OnPlan is for small companies looking to eliminate financial modeling errors inherent to spreadsheets by transitioning those models to a more powerful financial modeling platform.
Budgyt is an easy to use, intuitive platform with a clean simple interface for budgeting multiple P&L’s without needing Excel. It is a fully cloud-based, multi-department budgeting tool that delivers solutions for small-medium sized businesses, nonprofits, or larger enterprises with complex needs like cost-allocation.
Budgyt is perfect for companies seeking a solution designed specifically for budgeting multiple P&Ls that eliminates their need for Excel.
12. Oracle Essbase
Oracle Essbase gives organizations the power to rapidly generate insights from multidimensional data sets using what-if analysis and data visualization tools. It is a business analytics solution which can complement other FP&A tools with deeper analytics and modeling capabilities.
Oracle Essbase is best for very large Oracle shops seeking an analytics and modeling solution which can be used across the business.
13. Oracle Hyperion
Oracle Hyperion Planning is a planning, budgeting, and forecasting tool that brings financial and operational processes together to increase business predictability. It has capabilities for planning, budgeting, and forecasting to align financial plans, models, and forecasts across departments, cost centers, and lines of business. It is a part of Oracle’s bigger enterprise business planning solutions.
Oracle Hyperion Planning is built for very large organizations looking for an enterprise-grade performance planning management solution integrated with other Oracle solutions.
14. Oracle PBCS
Oracle Enterprise Planning and Budgeting Cloud Service (PBCS) is for operational planning with
flexibility, scalability, transparency, and control. Their software solution uses built-in best corporate finance practices through a configuration framework that can be used as-is or customized for unique needs.
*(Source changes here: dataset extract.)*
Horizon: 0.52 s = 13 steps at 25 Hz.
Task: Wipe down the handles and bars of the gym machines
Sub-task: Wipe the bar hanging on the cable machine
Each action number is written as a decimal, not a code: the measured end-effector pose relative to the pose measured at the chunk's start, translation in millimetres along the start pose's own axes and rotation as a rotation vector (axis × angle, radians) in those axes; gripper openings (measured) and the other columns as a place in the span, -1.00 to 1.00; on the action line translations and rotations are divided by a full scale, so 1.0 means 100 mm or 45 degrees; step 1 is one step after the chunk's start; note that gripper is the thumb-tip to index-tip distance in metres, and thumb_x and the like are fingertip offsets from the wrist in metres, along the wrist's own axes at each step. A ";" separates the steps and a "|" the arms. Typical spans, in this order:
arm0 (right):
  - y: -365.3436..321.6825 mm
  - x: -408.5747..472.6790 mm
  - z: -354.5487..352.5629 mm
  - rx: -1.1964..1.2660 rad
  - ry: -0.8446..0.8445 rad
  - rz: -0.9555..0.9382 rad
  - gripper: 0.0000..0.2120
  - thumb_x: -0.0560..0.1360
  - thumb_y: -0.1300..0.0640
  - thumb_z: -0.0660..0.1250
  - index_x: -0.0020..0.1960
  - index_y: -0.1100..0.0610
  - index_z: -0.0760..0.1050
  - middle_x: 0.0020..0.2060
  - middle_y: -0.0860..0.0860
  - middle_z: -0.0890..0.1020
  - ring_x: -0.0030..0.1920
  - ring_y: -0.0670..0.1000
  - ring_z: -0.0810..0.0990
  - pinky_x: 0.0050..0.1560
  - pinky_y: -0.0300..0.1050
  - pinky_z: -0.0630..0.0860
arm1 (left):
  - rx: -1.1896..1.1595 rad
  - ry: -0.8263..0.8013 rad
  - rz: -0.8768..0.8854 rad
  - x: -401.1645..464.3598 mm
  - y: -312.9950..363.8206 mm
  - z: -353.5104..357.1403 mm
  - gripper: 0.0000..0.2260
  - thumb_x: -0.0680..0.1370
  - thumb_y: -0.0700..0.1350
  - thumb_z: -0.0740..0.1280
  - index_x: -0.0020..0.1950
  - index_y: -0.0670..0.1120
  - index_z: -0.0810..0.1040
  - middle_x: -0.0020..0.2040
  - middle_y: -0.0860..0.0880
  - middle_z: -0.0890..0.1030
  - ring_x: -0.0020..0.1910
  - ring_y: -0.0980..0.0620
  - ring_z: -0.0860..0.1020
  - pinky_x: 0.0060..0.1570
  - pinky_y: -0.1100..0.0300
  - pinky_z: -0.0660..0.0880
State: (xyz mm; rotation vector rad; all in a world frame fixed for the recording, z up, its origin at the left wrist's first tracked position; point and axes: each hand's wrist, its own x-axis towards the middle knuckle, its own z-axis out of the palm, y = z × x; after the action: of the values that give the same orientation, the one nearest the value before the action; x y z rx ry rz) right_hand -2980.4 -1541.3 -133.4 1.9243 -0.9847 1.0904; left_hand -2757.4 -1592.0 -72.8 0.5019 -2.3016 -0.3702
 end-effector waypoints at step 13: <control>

Oracle PCBS is suited to large enterprises that combine financial and operational planning and have existing investments in Oracle solutions.
NetSuite Planning and Budgeting offers planning and budgeting applications to automate planning and budgeting processes and centralize financial and operational data for companies operating in specific industries. It then lets Finance quickly and easily create budgets and financial forecasts, what-if scenarios, and reports within one tool.
NetSuite Planning and Budgeting is designed for large companies in specific industries that already use NetSuite solutions in their business.
So which financial forecasting software solution and vendor is best for you? The choice really comes down to how you run Finance, the size of your business, and the capabilities you need to support growth.
If you’re in FP&A at a mid-market company, and you’re looking for an easy-to-use, scalable, and robust financial forecasting tool that maintains your spreadsheet experience yet adds the power of a cloud platform, you should definitely take a look at Cube. The simple and intuitive experience Cube delivers makes it perfect for Finance leaders at mid-market companies who want to modernize how they work, get started quickly, and scale FP&A with their growing business.
Large enterprises should look to Oracle or NetSuite. Companies with a very large and capable IT team should also consider Workday Adaptive Planning and Anaplan. If Finance needs structured, template-driven financial forecasting tools, give Vena a look. And, bigger companies with big FP&A teams should investigate Planful.